Mischling. Чужекровка - стр. 15
Вроде бы карие, как у меня, но поручиться не могу – знакомство наше оказалось слишком кратким.
Зато в память врезалась сноровка тех сестер. Вернувшись в барак, они на пороге похлопали в ладошки, чтобы отряхнуть сажу. Серафима покружилась в новой юбке, Эсфирь начала ощипывать катышки с похищенной кофты. Эти новые приобретения их взбодрили. Серафима подплыла к Стасе и швырнула ей какой-то комок.
– Держи чулки, – переплюнула она через губу. – И нечего тут нос задирать.
Стася разглядела упавшие ей на колени чулки, влажные, жалкие. Я посоветовала ей вернуть их, но Стася никогда не слушала советов, даже моих. К вящей радости Серафимы, моя сестра натянула чулки на пальцы вместо варежек.
– Надо ж было додуматься, – одобрила Серафима, прежде чем улечься к сестре на самые нижние нары.
Зашуршала прелая солома, и эти две стервятницы, как пить дать, начали планировать следующее мародерство.
Чтобы выжить, здесь каждый шаг планировали наперед. Я это заметила.
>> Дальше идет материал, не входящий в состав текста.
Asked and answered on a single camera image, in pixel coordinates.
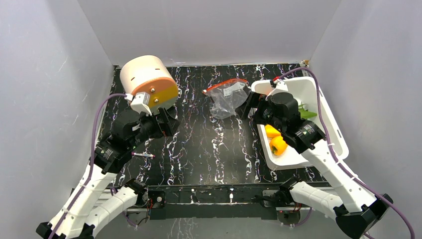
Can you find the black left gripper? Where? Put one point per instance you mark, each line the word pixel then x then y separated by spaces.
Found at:
pixel 167 128

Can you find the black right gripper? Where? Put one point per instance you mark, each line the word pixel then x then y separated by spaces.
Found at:
pixel 254 106

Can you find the clear zip bag orange zipper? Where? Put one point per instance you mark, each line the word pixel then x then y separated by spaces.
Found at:
pixel 227 96

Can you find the yellow bell pepper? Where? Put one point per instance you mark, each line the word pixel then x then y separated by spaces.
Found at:
pixel 271 132
pixel 278 145

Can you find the green leafy vegetable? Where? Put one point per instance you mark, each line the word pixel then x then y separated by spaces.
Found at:
pixel 305 113

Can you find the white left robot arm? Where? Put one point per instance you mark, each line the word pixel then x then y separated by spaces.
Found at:
pixel 80 218

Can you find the cream orange cylinder container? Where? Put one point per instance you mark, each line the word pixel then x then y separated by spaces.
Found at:
pixel 148 74

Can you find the small pen on table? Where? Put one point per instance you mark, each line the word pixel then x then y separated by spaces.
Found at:
pixel 143 155

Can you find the white plastic bin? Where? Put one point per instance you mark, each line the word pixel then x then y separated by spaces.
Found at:
pixel 304 91

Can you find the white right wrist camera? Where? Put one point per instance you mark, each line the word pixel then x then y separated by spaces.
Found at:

И поняла, что нам со Стасей придется распределить между собой житейские обязанности. Разделение труда обычно происходило у нас само собой, а потому в предрассветной мгле мы легко договорились о самом насущном: Стася берет на себя смешное, будущее, плохое. Я беру на себя грустное, прошлое, хорошее.
Кое в чем эти сферы пересекались, но нам уже случалось договариваться о подобных перехлестах. Мне казалось, дело было решено по справедливости, но Стасю охватили дурные предчувствия.
– У тебя задачи труднее, – сказала она. – Давай поменяемся. Я возьму прошлое, а ты – будущее. Будущее надежду дает.
Да ладно, пусть остается, как решили, сказала я. Забирай себе будущее. Я возьму смешное, а ты – будущее. Для равновесия. А сама подумала: сколько лет мы старались согласовывать каждое движение. В раннем детстве приучали себя делать одинаковое количество шагов за день, произносить одинаковое количество слов, одинаково улыбаться. От этих воспоминаний я мало-помалу успокаивалась, но, как только начала приходить в себя, Кобыла вернула нас в пучину страха. Холодная, деловитая, отталкивающая фигура в балахоне цвета овсяной каши протискивалась через барак, держа на руках всю ту же умершую девочку, но уже перепачканную грязью. Без единого слова Кобыла поднесла ее к нашей шконке и втиснула рядом со мной, а потом сложила холодные ручонки на впалой груди и скрестила девочкины лодыжки. Трудилась она сосредоточенно, высунув кончик языка, будто составляла цветочную композицию к приезду дорогих гостей, а под конец спросила:
– Кто это сделал?
Мертвая девочка незрячими глазами смотрела на потолочные балки.